Every line of the listing must be repeated in the answer without alteration.

= Beginning of Section =

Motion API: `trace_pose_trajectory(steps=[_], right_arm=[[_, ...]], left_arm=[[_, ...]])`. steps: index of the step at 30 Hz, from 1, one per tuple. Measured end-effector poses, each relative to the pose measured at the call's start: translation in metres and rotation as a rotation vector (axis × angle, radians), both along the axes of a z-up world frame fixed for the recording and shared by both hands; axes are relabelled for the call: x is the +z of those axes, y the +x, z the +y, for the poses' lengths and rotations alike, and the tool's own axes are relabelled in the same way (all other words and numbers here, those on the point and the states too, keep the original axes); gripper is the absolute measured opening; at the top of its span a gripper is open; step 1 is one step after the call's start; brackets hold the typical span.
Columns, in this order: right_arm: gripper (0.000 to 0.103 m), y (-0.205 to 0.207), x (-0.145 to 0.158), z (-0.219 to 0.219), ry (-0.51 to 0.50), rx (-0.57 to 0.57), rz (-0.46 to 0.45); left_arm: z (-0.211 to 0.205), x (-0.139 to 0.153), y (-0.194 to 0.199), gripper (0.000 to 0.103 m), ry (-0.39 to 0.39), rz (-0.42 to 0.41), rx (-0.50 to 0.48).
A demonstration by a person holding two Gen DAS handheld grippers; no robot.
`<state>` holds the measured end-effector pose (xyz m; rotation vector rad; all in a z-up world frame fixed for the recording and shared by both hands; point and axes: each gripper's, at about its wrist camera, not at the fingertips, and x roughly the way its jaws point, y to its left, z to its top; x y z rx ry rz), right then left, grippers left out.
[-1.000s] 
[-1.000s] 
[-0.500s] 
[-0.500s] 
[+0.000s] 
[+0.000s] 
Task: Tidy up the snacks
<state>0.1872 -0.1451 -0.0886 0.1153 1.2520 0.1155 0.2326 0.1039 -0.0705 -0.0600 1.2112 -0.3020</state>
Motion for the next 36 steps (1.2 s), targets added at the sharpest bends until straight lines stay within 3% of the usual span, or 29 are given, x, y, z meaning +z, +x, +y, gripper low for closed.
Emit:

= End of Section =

Answer box:
Motion API: `trace_pose_trajectory(steps=[_], right_arm=[[_, ...]], left_arm=[[_, ...]])`. steps: index of the step at 30 Hz, from 1, one per tuple. Measured end-effector poses, each relative to the pose measured at the call's start: translation in metres and rotation as a rotation vector (axis × angle, radians), both along the axes of a z-up world frame fixed for the recording and shared by both hands; axes are relabelled for the call: x is the +z of those axes, y the +x, z the +y, for the poses' lengths and rotations alike, and the tool's own axes are relabelled in the same way (all other words and numbers here, those on the point and the states too, keep the original axes); gripper is the absolute measured opening; at the top of its span a gripper is open; step 1 is one step after the call's start; brackets hold the typical span.
Columns, in this order: right_arm: gripper (0.000 to 0.103 m), y (-0.205 to 0.207), x (-0.145 to 0.158), z (-0.219 to 0.219), ry (-0.51 to 0.50), rx (-0.57 to 0.57), rz (-0.46 to 0.45); left_arm: z (-0.211 to 0.205), x (-0.139 to 0.153), y (-0.194 to 0.199), gripper (0.000 to 0.103 m), ry (-0.39 to 0.39), rz (-0.42 to 0.41), rx (-0.50 to 0.48).
A demonstration by a person holding two Gen DAS handheld grippers; no robot.
`<state>` holds the measured end-effector pose (xyz m; rotation vector rad; all in a z-up world frame fixed for the recording and shared by both hands; point and axes: each gripper's, at about its wrist camera, not at the fingertips, and x roughly the way its jaws point, y to its left, z to its top; x y z rx ry rz), right then left, grippers left out.
[-1.000s] 
[-1.000s] 
[-0.500s] 
[-0.500s] 
[+0.000s] 
[+0.000s] 
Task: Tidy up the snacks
<state>0.1872 -0.1451 -0.0886 0.1153 1.2520 0.1155 0.2326 0.1039 -0.0705 -0.0600 1.2112 -0.3020</state>
Motion for the next 36 steps (1.2 s), targets added at the sharpest bends until straight lines stay within 3% of the usual span, or 29 are given, x, y, z meaning +z, +x, +y, gripper low for closed.
Emit:

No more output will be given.